◆ Problem description: Looking at each line of the data below, tally those that contain the word "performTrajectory" and give only the total.

◆ Dataset excerpt:
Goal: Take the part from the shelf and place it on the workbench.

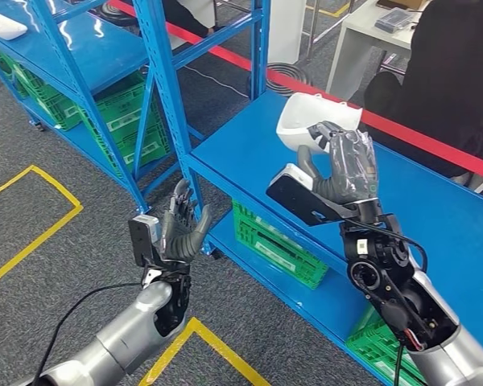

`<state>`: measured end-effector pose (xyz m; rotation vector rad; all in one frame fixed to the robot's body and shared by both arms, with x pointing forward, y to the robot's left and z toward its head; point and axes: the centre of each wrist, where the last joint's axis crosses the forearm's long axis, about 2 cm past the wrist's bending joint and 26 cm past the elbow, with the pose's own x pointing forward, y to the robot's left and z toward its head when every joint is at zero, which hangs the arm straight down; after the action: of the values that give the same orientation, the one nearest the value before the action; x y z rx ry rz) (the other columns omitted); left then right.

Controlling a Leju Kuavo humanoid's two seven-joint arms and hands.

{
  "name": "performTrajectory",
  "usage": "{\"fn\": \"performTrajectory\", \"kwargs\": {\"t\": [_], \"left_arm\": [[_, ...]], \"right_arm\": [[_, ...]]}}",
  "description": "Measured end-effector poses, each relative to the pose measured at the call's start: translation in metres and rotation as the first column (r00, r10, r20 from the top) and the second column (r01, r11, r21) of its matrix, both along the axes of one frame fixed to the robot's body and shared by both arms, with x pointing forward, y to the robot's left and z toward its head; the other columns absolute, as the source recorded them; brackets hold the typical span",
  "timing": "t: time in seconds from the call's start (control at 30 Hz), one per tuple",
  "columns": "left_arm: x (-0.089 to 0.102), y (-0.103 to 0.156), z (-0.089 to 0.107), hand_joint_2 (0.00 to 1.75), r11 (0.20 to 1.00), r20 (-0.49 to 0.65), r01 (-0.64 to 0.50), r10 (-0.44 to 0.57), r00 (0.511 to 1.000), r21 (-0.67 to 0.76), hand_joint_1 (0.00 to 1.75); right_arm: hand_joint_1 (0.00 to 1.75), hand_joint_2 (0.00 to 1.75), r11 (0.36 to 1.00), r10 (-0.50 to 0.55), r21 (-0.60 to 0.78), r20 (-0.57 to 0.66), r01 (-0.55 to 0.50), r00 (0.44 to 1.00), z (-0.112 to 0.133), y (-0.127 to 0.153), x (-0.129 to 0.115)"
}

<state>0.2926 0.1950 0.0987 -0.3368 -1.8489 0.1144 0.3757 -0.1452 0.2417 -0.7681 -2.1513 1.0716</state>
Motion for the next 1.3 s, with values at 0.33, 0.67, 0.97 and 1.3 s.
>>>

◆ Finished task: 2